• WORK INSTRUCTIONS
Each line from the start of the data below through the one containing "You are controlling" must be reproduced exactly.

[Collected data entries]

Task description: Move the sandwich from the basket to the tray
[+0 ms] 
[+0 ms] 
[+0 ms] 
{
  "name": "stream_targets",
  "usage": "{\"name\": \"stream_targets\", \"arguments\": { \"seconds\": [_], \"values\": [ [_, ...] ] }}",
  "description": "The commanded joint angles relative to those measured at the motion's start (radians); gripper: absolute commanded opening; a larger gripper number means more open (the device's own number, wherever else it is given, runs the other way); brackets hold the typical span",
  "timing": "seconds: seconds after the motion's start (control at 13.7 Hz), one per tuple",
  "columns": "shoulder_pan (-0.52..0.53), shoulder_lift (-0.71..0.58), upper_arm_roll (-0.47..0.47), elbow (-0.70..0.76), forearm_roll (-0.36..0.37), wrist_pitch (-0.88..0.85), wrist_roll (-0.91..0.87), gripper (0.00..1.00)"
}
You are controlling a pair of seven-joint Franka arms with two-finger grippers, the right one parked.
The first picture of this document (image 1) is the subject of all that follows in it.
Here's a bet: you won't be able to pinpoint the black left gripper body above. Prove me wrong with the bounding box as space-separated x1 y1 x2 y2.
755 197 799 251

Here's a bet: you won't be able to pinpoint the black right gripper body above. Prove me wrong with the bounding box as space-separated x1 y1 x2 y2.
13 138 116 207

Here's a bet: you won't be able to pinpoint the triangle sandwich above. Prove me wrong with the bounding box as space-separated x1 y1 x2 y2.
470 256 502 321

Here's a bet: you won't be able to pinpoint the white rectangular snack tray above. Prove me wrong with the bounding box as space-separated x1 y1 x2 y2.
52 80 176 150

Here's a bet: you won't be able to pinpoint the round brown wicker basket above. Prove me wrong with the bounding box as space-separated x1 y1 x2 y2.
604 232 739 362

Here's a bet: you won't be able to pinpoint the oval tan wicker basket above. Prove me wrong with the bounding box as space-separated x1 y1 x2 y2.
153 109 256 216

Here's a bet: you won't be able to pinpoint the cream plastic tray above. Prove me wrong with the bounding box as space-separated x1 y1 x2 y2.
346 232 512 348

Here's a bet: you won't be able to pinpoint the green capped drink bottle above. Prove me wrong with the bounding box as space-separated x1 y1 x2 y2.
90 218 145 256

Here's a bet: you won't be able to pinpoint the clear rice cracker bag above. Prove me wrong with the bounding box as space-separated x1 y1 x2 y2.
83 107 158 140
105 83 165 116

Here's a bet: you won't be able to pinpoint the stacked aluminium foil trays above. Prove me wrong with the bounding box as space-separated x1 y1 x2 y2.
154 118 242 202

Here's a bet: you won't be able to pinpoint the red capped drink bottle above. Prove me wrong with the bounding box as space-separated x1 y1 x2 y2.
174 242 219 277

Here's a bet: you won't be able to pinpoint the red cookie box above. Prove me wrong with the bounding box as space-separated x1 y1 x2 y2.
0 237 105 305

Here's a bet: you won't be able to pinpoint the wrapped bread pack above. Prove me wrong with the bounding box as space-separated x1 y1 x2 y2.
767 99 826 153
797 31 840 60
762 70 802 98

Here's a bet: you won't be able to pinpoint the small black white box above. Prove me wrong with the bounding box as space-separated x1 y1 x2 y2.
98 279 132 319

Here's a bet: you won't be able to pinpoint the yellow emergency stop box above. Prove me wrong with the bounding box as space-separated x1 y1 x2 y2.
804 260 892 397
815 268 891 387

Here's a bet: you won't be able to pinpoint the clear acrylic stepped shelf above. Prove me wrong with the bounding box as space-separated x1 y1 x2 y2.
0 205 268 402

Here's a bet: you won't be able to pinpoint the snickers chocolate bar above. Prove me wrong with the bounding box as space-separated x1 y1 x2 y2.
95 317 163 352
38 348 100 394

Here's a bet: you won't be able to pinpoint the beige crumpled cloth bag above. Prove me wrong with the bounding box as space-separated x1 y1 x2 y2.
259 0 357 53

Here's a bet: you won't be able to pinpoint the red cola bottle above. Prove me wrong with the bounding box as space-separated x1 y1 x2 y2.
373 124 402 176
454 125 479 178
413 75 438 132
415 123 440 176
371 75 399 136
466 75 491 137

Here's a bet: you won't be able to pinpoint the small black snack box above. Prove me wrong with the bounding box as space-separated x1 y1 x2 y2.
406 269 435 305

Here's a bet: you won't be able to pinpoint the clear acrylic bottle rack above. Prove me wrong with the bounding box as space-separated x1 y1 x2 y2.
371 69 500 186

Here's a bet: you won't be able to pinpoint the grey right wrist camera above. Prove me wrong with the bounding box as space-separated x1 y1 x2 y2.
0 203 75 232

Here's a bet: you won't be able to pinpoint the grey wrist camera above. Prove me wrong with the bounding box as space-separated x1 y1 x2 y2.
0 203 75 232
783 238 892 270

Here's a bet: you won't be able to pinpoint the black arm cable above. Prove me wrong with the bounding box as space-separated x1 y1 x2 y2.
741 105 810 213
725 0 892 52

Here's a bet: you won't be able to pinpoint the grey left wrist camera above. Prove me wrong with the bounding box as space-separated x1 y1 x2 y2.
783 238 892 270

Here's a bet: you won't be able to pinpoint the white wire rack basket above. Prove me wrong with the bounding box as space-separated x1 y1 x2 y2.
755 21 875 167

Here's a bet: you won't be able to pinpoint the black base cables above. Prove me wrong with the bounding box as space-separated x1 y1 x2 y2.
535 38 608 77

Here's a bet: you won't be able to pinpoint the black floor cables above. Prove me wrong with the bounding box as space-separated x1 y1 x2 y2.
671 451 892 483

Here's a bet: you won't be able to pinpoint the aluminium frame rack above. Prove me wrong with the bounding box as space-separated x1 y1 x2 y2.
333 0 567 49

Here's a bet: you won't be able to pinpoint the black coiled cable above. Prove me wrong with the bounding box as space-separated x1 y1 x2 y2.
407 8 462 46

• YOUR RESPONSE
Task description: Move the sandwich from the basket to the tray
[+0 ms] 
[+0 ms] 
[+0 ms] 
{
  "name": "stream_targets",
  "usage": "{\"name\": \"stream_targets\", \"arguments\": { \"seconds\": [_], \"values\": [ [_, ...] ] }}",
  "description": "The commanded joint angles relative to those measured at the motion's start (radians); gripper: absolute commanded opening; a larger gripper number means more open (the device's own number, wherever else it is given, runs the other way); brackets hold the typical span",
  "timing": "seconds: seconds after the motion's start (control at 13.7 Hz), one per tuple",
  "columns": "shoulder_pan (-0.52..0.53), shoulder_lift (-0.71..0.58), upper_arm_roll (-0.47..0.47), elbow (-0.70..0.76), forearm_roll (-0.36..0.37), wrist_pitch (-0.88..0.85), wrist_roll (-0.91..0.87), gripper (0.00..1.00)"
}
You are controlling a pair of seven-joint Franka arms with two-finger grippers, the right one parked.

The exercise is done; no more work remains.